Saturday, July 30, 2011

Winter's Tale

I finally finished Winter's Tale, by Mark Helprin. It's 748 pages long, and I was really into it for the first half, then I had to read some other stuff and try to figure out what I wanted to teach next year (Flight, by Sherman Alexie!), and when I came back to it, I wasn't as into it. The last two hundred pages were rough going--but it's hard to give up on a book when you've put that much time into it. Plus there continued to be a lot I loved. But the book spans a hundred years, and I liked a lot of the characters in the beginning, but wasn't as interested in or engaged in some of the later characters.

Also, the book is mostly set in NYC, and when the book opens, it is the NYC of the early 20th century--but the end of the book is set in what was the future when it was published in 1983, but I lived through the turn of the millennium, and there was so much hype (remember that, folks?), that while it was interesting to read Helprin's take on what it would be like (in this weird sort-of-NYC fantasy world he creates), I'm also really over it.

I was telling a friend about this book, and she said, "So it's fantasy?" Another friend, who'd also read it, said immediately, "Yeah. Not like unicorns and stuff, but it's fantasy." I said, "No it's not!" and the friend who'd also read it just looked at me. I said, "Okay, I guess it kind of is. I guess it mostly is. Yeah, okay, I guess it is."

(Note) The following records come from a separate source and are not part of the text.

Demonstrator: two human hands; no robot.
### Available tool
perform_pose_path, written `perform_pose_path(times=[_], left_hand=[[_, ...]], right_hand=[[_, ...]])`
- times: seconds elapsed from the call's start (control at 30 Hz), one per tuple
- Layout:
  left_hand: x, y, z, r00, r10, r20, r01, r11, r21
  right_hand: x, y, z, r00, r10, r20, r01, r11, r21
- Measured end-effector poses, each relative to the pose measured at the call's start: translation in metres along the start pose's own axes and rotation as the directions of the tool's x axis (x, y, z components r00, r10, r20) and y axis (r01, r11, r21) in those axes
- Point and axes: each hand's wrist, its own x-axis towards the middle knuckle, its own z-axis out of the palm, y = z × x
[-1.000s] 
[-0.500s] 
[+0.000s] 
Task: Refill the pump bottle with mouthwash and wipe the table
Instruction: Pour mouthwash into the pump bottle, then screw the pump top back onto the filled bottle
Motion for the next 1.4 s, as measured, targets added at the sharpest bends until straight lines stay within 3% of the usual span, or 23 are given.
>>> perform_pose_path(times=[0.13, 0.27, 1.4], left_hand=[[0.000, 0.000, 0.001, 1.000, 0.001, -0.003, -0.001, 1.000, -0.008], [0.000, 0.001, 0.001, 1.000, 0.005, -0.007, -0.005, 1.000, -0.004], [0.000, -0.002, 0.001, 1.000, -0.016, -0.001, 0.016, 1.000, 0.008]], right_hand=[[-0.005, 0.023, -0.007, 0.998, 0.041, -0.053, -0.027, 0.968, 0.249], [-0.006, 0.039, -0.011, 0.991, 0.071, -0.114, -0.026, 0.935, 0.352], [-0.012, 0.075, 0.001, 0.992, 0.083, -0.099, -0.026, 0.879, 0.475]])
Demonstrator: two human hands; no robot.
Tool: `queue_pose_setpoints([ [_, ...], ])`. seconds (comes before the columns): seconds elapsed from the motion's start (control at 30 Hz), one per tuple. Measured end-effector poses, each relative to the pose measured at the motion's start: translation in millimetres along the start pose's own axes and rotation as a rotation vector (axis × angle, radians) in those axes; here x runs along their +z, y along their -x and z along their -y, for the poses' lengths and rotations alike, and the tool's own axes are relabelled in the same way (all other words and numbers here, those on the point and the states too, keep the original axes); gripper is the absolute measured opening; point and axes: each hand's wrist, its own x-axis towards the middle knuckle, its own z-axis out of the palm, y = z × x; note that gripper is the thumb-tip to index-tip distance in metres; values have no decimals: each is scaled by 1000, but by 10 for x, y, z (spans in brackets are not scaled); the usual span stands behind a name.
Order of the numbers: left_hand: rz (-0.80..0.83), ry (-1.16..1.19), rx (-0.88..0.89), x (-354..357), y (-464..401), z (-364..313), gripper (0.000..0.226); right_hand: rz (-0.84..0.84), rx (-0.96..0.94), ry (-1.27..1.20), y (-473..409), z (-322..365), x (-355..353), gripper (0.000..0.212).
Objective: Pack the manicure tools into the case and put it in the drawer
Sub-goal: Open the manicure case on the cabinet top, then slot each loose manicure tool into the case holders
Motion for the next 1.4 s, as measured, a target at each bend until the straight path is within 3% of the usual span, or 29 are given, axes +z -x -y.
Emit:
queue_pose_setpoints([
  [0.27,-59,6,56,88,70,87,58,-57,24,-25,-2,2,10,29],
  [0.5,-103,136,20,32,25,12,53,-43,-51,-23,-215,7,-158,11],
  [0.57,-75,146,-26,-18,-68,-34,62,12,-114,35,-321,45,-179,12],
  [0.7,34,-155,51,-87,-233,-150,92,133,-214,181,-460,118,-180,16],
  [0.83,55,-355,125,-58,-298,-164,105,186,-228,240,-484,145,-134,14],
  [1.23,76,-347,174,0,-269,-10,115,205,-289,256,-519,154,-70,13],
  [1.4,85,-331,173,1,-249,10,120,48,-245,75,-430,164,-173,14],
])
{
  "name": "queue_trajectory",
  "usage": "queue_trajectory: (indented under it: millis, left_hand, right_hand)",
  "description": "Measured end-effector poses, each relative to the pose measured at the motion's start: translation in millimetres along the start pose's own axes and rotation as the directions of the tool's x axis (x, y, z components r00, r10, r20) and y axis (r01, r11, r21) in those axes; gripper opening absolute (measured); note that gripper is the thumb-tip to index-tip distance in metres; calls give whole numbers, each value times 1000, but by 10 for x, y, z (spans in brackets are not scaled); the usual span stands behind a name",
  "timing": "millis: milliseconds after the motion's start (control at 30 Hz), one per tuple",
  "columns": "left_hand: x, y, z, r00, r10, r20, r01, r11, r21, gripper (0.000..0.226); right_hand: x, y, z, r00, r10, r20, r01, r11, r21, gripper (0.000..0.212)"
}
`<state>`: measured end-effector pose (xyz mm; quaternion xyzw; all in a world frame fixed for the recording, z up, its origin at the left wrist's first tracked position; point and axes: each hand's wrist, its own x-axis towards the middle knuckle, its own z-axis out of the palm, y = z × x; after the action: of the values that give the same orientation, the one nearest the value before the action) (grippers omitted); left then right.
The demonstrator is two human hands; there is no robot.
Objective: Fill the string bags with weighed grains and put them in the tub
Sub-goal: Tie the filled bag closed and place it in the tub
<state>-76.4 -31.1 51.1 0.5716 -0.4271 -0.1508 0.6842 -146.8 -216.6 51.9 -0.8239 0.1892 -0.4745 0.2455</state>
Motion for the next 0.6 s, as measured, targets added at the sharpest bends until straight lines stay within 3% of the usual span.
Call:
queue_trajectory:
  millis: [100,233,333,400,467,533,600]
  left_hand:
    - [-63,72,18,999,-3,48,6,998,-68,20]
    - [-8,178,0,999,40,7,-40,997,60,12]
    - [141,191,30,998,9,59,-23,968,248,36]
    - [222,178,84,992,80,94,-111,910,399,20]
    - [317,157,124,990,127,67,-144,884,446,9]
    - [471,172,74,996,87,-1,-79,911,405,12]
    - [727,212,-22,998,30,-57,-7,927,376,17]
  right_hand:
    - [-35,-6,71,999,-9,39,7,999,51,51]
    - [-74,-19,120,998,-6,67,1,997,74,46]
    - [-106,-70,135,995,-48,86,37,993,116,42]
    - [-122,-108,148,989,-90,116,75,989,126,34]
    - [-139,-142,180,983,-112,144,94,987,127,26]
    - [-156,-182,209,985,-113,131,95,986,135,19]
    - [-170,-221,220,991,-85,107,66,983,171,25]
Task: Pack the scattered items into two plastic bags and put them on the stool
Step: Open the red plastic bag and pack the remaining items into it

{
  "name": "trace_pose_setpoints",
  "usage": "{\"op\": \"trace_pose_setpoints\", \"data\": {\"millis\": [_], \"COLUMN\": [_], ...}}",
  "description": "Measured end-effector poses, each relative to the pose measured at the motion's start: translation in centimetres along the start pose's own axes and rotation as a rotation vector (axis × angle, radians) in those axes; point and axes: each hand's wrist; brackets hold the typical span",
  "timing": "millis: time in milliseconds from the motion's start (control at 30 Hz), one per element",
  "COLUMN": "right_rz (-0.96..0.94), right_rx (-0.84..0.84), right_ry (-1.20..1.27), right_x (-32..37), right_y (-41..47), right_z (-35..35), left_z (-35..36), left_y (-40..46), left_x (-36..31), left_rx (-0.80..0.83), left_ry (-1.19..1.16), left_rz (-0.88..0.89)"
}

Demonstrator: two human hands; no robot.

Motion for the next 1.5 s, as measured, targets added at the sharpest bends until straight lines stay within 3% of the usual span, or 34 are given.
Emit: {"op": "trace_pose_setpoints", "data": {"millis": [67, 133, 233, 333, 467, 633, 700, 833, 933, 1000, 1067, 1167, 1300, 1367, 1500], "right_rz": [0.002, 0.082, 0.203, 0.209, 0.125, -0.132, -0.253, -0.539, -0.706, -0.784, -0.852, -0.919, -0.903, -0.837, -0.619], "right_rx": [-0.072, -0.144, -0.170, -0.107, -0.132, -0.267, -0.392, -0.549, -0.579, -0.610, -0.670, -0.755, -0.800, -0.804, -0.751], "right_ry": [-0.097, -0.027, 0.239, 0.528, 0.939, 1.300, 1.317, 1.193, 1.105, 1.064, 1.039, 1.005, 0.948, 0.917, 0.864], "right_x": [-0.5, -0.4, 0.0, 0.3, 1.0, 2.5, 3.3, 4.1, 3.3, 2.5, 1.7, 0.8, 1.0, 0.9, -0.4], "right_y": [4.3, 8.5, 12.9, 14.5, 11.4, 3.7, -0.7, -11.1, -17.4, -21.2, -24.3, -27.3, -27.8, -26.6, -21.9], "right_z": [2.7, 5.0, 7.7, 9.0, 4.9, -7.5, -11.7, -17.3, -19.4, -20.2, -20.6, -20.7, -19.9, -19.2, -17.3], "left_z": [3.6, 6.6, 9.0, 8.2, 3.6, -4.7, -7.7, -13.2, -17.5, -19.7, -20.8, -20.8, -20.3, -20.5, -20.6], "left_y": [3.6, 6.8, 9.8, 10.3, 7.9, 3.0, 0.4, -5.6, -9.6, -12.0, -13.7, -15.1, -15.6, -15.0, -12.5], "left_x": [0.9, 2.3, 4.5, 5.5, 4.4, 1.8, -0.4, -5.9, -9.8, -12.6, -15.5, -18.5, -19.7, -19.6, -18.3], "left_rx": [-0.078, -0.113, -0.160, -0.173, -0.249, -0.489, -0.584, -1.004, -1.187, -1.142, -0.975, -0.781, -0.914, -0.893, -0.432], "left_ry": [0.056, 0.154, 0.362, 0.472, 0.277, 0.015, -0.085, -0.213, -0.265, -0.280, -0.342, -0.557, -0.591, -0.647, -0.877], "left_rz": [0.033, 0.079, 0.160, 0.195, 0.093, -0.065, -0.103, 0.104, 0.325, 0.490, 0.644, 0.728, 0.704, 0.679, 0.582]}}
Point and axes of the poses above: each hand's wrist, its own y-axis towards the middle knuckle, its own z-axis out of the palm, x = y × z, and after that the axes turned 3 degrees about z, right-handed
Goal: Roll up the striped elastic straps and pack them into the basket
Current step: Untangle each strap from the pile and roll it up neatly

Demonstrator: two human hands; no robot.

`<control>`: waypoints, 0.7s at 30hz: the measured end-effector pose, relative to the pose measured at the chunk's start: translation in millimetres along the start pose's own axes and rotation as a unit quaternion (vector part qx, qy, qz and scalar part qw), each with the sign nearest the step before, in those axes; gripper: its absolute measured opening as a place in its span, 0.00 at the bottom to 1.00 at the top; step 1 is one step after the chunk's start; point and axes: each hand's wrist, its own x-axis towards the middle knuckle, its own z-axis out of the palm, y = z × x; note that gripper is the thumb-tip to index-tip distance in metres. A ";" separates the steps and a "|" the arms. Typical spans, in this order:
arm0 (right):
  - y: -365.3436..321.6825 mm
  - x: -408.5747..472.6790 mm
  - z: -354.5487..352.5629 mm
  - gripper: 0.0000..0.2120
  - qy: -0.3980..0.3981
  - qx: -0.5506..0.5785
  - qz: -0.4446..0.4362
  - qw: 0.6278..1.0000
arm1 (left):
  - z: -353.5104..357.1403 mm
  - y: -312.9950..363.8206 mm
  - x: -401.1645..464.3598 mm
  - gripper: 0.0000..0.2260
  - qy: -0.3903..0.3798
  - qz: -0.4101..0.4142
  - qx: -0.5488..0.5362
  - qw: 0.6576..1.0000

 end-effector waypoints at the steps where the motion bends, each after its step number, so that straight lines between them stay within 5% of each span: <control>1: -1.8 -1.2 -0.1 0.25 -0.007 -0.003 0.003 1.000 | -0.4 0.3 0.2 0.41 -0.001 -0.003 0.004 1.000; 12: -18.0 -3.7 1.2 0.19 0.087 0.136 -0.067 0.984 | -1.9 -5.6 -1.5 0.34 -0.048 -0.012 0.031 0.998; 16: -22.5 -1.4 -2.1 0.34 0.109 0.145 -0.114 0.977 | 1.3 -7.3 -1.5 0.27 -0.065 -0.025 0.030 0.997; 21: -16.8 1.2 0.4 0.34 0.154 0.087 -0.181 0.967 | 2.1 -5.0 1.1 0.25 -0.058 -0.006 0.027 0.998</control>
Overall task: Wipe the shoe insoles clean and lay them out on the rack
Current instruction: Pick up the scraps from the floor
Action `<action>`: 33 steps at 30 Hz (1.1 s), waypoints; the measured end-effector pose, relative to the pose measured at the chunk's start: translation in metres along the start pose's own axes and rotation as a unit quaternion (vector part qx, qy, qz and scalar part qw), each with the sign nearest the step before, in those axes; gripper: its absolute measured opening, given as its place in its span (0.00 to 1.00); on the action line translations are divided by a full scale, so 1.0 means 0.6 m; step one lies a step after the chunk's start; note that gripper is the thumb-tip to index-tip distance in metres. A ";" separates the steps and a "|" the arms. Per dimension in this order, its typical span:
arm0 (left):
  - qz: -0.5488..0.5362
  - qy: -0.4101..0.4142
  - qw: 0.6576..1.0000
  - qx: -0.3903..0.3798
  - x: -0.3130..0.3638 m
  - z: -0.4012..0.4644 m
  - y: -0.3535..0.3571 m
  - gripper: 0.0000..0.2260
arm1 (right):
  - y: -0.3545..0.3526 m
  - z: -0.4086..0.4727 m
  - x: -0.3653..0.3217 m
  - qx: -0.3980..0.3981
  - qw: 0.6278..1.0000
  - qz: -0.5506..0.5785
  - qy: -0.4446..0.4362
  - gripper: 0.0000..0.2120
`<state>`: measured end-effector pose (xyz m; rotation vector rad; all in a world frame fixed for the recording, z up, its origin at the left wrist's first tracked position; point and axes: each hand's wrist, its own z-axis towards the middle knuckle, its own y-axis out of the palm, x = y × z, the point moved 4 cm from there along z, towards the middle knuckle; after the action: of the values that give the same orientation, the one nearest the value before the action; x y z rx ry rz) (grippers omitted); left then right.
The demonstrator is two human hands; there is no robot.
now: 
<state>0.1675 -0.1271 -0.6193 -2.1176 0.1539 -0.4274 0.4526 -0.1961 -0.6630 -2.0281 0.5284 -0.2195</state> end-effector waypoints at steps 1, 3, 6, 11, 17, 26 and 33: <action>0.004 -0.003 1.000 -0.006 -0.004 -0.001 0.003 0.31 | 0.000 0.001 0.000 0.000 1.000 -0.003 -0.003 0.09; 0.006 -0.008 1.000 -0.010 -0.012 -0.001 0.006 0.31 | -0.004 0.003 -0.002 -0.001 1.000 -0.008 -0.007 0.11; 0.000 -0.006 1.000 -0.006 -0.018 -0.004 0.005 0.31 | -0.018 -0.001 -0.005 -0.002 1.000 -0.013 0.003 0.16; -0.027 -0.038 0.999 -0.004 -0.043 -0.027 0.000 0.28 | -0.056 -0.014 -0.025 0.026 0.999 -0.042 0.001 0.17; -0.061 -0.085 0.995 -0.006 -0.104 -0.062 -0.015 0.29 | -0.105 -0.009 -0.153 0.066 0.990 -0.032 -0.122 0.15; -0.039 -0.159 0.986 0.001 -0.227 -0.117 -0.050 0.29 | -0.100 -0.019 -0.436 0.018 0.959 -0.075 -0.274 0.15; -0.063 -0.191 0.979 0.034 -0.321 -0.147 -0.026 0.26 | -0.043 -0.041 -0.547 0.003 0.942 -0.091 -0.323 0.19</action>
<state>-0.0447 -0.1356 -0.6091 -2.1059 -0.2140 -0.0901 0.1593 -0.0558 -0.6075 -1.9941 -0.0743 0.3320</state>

Helprin's world, in its weirdness, just feels so real--maybe I'd suspended disbelief that thoroughly. But there's a small upstate town that most people haven't heard of and can't find. There are ice-boats used as a regular mode of transportation. There's a magic horse. There's a man who lives a hundred years and doesn't age.

This is a book that will stay with me. And I loved how NY it was--and how much it was about the city evolving. I loved this description of the hundred-year-old man wandering the Manhattan of the 90's: the end of May and in early June he began to walk the city, to see what he might remember, and to note the changes. It was almost all glass and steel. The buildings seemed to him more like coffins than buildings. The windows didn't open. Some of the buildings had no windows. And their graceless and exaggerated height made the streets into wispy little threads strung together in a dark labyrinth. Only at night did they redeem themselves, and only at a distance--when their secretiveness, their inaccessibility, and their arrogance disappeared, and they bathed the city in light and shone like stained-glass cathedrals turned inside out. Oppressed by the size and the power of the city's architecture, he found for himself a string of holy places (only one of which was a church) to which he could and did return time after time. He sensed there what seemed to him to be the remnants of the truth, and he returned to certain rooftops and alleys the way that lightning repeatedly strikes high steel towers in an argument between tenacity and speed.

I never thought about the city as a place of light, particularly. The New York City I know is that city of tall buildings. But of course it would have had so much more light before the skyscrapers.